» DIRECTIONS: Find the word "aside" in the listing below. Copy every line that has it.

» DATA FOR PROCESSING:
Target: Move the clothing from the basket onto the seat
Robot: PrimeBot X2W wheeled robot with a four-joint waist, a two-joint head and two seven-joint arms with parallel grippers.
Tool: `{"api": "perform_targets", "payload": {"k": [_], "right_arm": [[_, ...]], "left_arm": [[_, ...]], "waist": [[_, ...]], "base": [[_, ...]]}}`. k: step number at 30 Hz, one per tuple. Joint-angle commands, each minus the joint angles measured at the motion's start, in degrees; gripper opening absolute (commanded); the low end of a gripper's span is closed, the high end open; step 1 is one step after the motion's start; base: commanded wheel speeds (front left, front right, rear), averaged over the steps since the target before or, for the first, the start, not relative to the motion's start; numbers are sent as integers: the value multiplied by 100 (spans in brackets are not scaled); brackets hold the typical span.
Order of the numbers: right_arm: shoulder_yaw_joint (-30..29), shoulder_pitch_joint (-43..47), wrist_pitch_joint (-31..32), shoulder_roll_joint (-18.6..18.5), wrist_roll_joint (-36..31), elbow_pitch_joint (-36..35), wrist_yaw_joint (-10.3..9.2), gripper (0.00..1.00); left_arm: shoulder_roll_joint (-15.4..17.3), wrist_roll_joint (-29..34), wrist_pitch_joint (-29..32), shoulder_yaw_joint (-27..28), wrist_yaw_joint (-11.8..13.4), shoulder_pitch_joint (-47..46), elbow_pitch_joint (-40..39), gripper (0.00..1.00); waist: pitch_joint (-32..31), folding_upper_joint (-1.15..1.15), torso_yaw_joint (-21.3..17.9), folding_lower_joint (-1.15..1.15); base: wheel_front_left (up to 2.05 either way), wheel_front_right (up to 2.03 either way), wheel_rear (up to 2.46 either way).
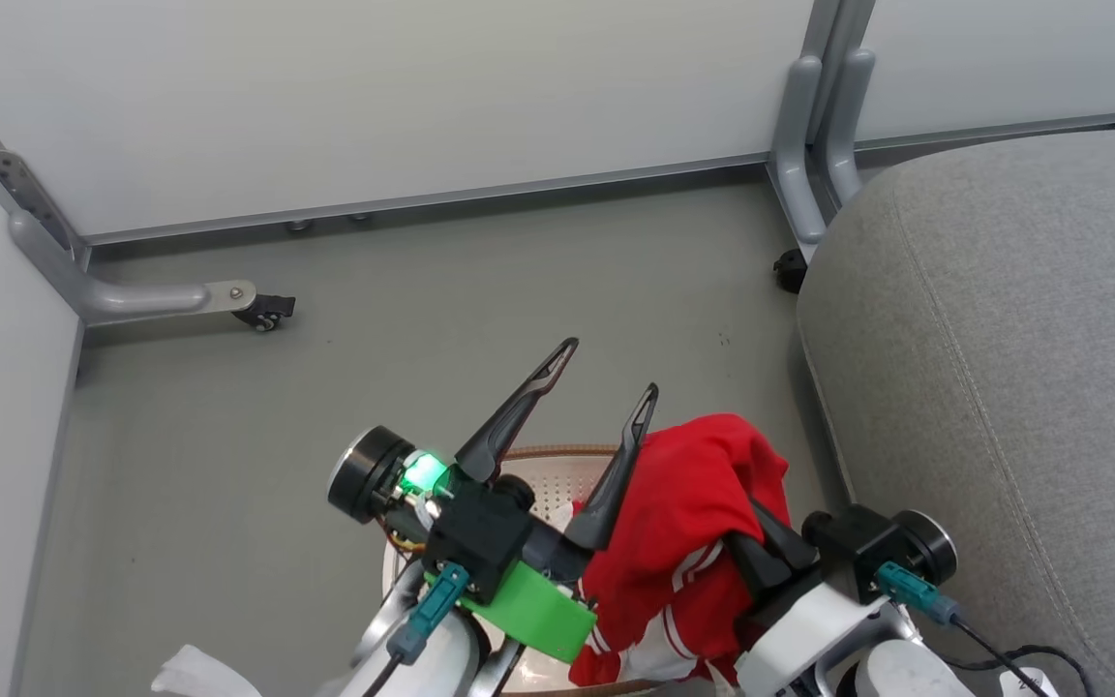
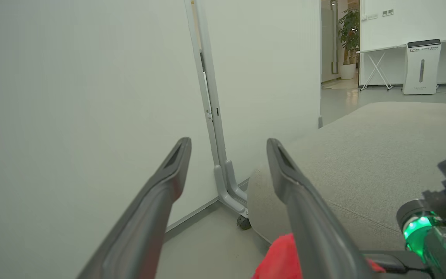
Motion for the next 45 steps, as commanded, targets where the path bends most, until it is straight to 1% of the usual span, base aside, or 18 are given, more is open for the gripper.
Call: {"api": "perform_targets", "payload": {"k": [1, 3, 5, 8, 11, 13, 16, 18, 20, 26, 34, 43, 45], "right_arm": [[-64, -55, -2, 0, -25, -76, -4, 0], [-151, -69, -3, 12, -4, -177, -4, 0], [-238, -89, -3, 23, 5, -294, -4, 0], [-430, -103, -2, 43, -12, -495, -4, 0], [-565, -139, -3, 62, -37, -682, -4, 0], [-660, -179, -3, 69, -22, -836, -4, 0], [-744, -212, -2, 60, 25, -1072, -4, 0], [-790, -235, -2, 48, 94, -1239, -4, 0], [-826, -239, -2, 18, 149, -1370, -4, 0], [-1076, -132, -2, 8, 314, -1763, -3, 0], [-1377, 93, -2, 110, 346, -2169, -3, 0], [-1474, 278, -2, 239, 321, -2303, -3, 0], [-1538, 323, -2, 245, 339, -2360, -4, 0]], "left_arm": [[13, -87, 1, 39, 35, 135, 96, 100], [16, -119, 1, 85, 42, 230, 224, 100], [32, -170, 1, 109, -7, 345, 343, 100], [99, -113, 1, 146, -23, 449, 422, 100], [136, -22, 1, 207, -20, 572, 340, 100], [198, 53, 1, 245, -67, 622, 216, 100], [280, 177, 1, 335, -42, 712, 45, 100], [324, 266, 1, 393, -76, 741, -81, 100], [387, 314, 2, 404, -167, 800, -155, 100], [474, 339, 1, 515, -332, 832, -267, 100], [600, 458, 1, 545, -451, 665, -266, 100], [721, 517, 1, 549, -513, 574, -221, 100], [749, 533, 1, 475, -536, 498, -198, 100]], "waist": [[7, 0, -22, 0], [17, 0, -72, 0], [34, 0, -128, 0], [88, 0, -234, 0], [189, 0, -382, 0], [284, 0, -500, 0], [443, 0, -697, 0], [556, 0, -853, 0], [656, 0, -1023, 0], [956, 0, -1564, 0], [1255, 0, -2231, 0], [1520, 0, -3002, 0], [1598, 0, -3084, 0]], "base": [[0, 0, 0], [0, 0, 0], [0, 0, 0], [0, 0, 0], [0, 0, 0], [0, 0, 0], [0, 0, 0], [0, 0, 0], [0, 0, 0], [0, 0, 0], [0, 0, 0], [0, 0, 0], [0, 0, 0]]}}
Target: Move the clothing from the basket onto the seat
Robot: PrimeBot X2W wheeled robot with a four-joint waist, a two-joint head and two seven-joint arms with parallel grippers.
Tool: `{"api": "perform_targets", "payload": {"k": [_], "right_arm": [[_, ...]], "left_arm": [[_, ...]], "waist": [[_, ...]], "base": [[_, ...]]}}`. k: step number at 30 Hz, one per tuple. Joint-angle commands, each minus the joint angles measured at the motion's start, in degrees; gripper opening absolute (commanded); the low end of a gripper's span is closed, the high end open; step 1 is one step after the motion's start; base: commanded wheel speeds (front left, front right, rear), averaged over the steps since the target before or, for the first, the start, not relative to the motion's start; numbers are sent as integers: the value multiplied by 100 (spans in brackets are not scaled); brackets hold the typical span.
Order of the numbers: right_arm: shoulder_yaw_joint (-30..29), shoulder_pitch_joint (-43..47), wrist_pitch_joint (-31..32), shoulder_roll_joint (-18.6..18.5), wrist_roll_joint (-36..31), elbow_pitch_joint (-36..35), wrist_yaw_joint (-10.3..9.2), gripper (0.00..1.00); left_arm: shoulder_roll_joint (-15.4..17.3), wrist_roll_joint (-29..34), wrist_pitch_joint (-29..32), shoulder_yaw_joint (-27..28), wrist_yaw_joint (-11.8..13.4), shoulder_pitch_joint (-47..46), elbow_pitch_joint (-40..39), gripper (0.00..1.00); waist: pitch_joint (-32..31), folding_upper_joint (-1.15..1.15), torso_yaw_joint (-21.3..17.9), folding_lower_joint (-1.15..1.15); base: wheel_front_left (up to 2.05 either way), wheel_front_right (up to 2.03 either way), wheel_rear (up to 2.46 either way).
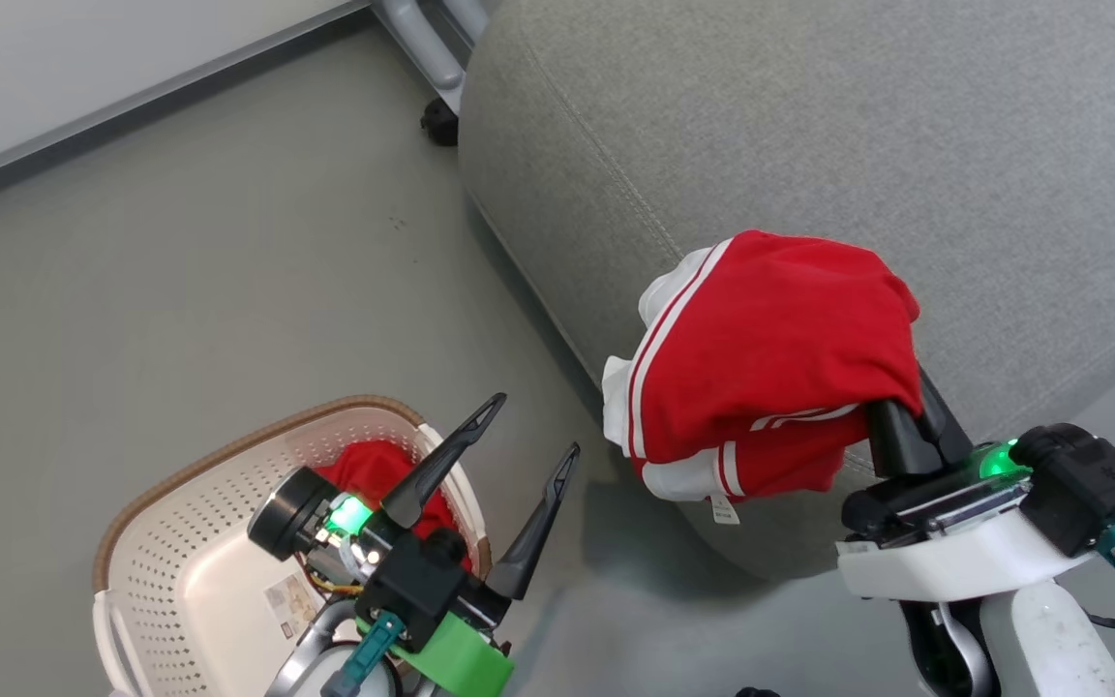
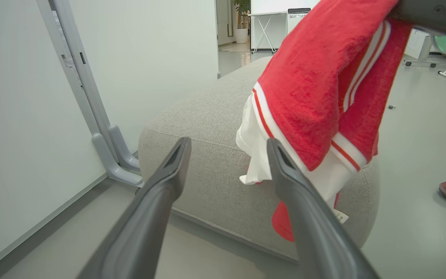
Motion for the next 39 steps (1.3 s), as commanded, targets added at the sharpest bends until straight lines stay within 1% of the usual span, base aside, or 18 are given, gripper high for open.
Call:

» ANSWER:
Motion for the next 45 steps, as commanded, targets where the path bends most, until it is straight to 1% of the usual span, base aside, or 18 are given, more is open for the gripper.
Motion for the next 39 steps (1.3 s), as commanded, targets added at the sharpest bends until straight lines stay within 1% of the usual span, base aside, or 18 are given, gripper high for open.

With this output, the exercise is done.